__TASK REQUIREMENTS__. Transcribe the listing below exactly, from its first line through the line with "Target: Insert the". Omit the pictures.

__RECORDED INFORMATION__.
::::
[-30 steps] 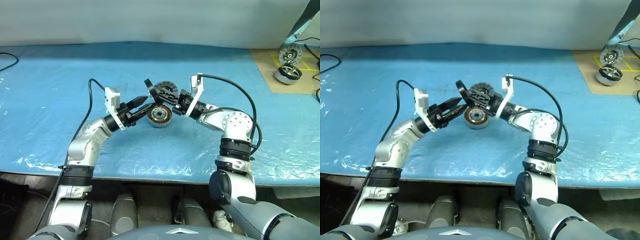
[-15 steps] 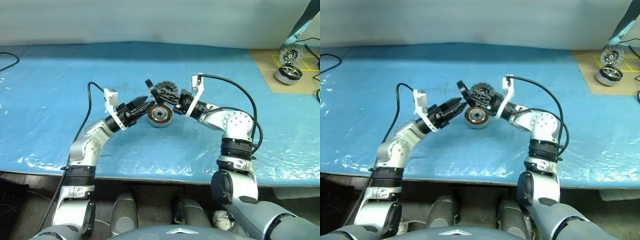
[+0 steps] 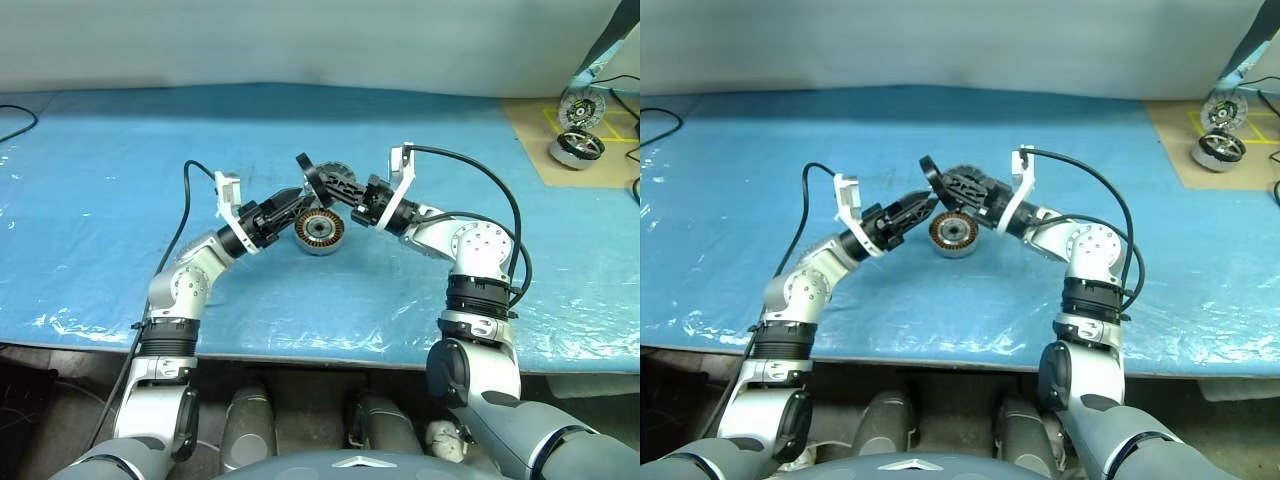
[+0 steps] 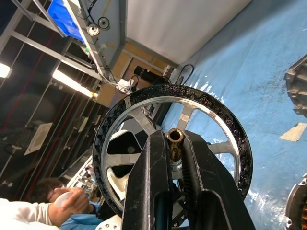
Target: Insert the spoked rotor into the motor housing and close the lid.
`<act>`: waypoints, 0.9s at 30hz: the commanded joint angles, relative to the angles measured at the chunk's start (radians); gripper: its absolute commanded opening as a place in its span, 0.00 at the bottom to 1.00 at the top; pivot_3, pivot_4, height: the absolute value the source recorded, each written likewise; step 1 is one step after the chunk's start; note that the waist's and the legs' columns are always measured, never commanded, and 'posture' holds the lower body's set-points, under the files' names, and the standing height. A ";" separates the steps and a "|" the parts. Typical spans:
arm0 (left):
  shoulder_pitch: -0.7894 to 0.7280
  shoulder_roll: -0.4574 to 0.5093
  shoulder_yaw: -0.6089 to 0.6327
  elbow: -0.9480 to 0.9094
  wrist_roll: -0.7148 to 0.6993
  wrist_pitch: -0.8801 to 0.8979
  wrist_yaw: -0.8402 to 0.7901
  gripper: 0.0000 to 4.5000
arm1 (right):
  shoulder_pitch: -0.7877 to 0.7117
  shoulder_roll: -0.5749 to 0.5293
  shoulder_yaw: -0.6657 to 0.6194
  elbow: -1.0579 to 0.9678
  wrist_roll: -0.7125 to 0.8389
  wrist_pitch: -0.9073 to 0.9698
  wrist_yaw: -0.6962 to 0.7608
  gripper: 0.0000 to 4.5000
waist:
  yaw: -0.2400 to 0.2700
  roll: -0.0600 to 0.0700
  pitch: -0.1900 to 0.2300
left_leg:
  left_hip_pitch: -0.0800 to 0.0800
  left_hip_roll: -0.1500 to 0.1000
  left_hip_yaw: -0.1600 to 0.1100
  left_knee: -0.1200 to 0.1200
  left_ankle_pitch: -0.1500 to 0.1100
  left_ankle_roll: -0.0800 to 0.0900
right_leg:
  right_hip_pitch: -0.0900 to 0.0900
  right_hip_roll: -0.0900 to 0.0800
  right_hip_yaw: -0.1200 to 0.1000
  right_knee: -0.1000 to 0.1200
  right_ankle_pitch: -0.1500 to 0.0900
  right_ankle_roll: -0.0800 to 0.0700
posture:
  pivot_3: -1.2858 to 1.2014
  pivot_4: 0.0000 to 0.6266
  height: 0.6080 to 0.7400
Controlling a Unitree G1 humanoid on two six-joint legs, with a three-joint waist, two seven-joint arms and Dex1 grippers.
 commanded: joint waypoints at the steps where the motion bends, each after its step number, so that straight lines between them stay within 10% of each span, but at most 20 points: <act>1: -0.026 0.015 0.012 -0.032 -0.031 0.015 -0.026 0.65 | -0.009 0.007 0.034 -0.007 0.035 0.017 -0.001 0.00 | 0.000 0.000 0.000 | 0.000 0.000 0.000 0.000 0.000 0.000 | 0.000 0.000 0.000 0.000 0.000 0.000 | 0.52 0.24 1.00; 27: -0.058 -0.069 -0.023 0.009 0.013 -0.032 -0.032 0.61 | -0.019 -0.014 0.062 0.012 0.042 0.023 0.000 0.00 | 0.002 0.000 0.000 | 0.000 0.000 0.000 0.000 0.000 0.000 | 0.000 0.000 0.000 0.000 0.000 0.000 | 0.52 0.24 1.00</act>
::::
__SOLUTION TO THE EXERCISE__.
[-30 steps] 
[-15 steps] 
[+0 steps] 
[+0 steps] 
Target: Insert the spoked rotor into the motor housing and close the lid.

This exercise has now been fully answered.